Sparse autoencoders (SAEs) have become a staple in producing interpretable features from neural network activations. If you've ever trained a model, you know the frustration when your results vary wildly due to random initialization. While many claim SAEs can solve this instability, the latest findings suggest things aren't that simple.
The Promise and Reality of Archetypal SAEs
In 2025, Fel and colleagues introduced archetypal SAEs, promising more stable dictionary learning. The idea was that these models could extract reliable concepts, reducing the dreaded polysemanticity that often plagues feature interpretation. But here's the thing: stability in these models was largely a product of identical initializations across runs. That's like claiming you've solved a puzzle without mixing up the pieces first.
Think of it this way: if everyone starts from the same point in a race, of course they'll finish more closely together. When the deterministic k-means decoder initialization was removed, these supposed stability gains vanished. So, can we really say these models are inherently more stable?
Why Stability Claims Need a Rethink
There's a important distinction in mechanistic interpretability that gets muddled in discussions about SAEs. Stability is about agreement between two independently trained models. But stabilization refers to different runs starting from random points yet converging to the same solution. This isn't just semantics. In fields like NLP, where researchers rely on stable features to claim they're reusable analytical units, getting this wrong could lead to misguided conclusions.

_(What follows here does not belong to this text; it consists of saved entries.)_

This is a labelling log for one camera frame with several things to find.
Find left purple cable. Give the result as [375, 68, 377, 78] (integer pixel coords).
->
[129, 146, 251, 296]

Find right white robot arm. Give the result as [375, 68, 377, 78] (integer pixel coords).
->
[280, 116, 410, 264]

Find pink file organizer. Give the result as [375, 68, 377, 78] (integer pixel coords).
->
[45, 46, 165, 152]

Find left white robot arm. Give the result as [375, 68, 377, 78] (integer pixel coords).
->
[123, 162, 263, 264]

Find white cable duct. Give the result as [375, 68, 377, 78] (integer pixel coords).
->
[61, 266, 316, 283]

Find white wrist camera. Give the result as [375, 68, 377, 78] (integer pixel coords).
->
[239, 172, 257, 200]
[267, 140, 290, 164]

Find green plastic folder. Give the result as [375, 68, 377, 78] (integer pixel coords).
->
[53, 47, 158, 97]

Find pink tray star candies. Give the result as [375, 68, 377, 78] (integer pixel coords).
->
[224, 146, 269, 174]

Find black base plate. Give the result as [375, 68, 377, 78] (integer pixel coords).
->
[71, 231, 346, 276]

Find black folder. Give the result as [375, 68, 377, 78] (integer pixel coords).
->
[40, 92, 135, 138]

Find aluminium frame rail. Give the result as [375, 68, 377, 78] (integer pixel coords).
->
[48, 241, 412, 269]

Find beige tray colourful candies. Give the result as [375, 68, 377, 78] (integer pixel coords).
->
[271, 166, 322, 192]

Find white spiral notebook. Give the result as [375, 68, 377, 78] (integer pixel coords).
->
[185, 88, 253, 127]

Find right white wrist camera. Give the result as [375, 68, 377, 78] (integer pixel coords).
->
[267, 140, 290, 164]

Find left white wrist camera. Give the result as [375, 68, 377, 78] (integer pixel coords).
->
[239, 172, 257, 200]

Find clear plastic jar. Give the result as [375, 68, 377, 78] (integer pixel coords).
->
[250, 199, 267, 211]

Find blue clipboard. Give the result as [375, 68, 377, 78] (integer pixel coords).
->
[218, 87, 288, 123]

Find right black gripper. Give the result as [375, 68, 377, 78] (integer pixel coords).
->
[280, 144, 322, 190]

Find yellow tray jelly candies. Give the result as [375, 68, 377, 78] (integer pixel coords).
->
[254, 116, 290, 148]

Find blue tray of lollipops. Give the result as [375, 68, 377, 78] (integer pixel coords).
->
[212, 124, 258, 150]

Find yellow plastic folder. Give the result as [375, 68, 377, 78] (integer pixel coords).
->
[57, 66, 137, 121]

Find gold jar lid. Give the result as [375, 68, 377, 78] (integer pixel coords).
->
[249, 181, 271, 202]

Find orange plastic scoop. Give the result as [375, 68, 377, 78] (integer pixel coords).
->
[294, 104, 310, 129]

Our analysis also uncovered an unexpected hurdle: preprocessing-dependent cosine geometry can skew endpoint stability metrics. In plain terms, how you process your data might lead you to believe your model is more stable than it's. So, are we measuring real stability, or just the quirks of our preprocessing steps?
The Bigger Picture
Here's why this matters for everyone, not just researchers. If we're going to rely on SAEs for critical applications, we need to understand the limitations of current stability metrics. Otherwise, we're building on shaky ground. And let's face it, nobody wants a foundation that's more sandcastle than skyscraper.
Ultimately, the study emphasizes the importance of trajectory diagnostics and initialization ablations in evaluating model stability. It's not enough to just look at the end results. we've to understand the journey, too. With AI playing an ever-growing role in technology and beyond, ensuring the robustness of our models isn't just an academic exercise. It's essential for trust and reliability in AI systems.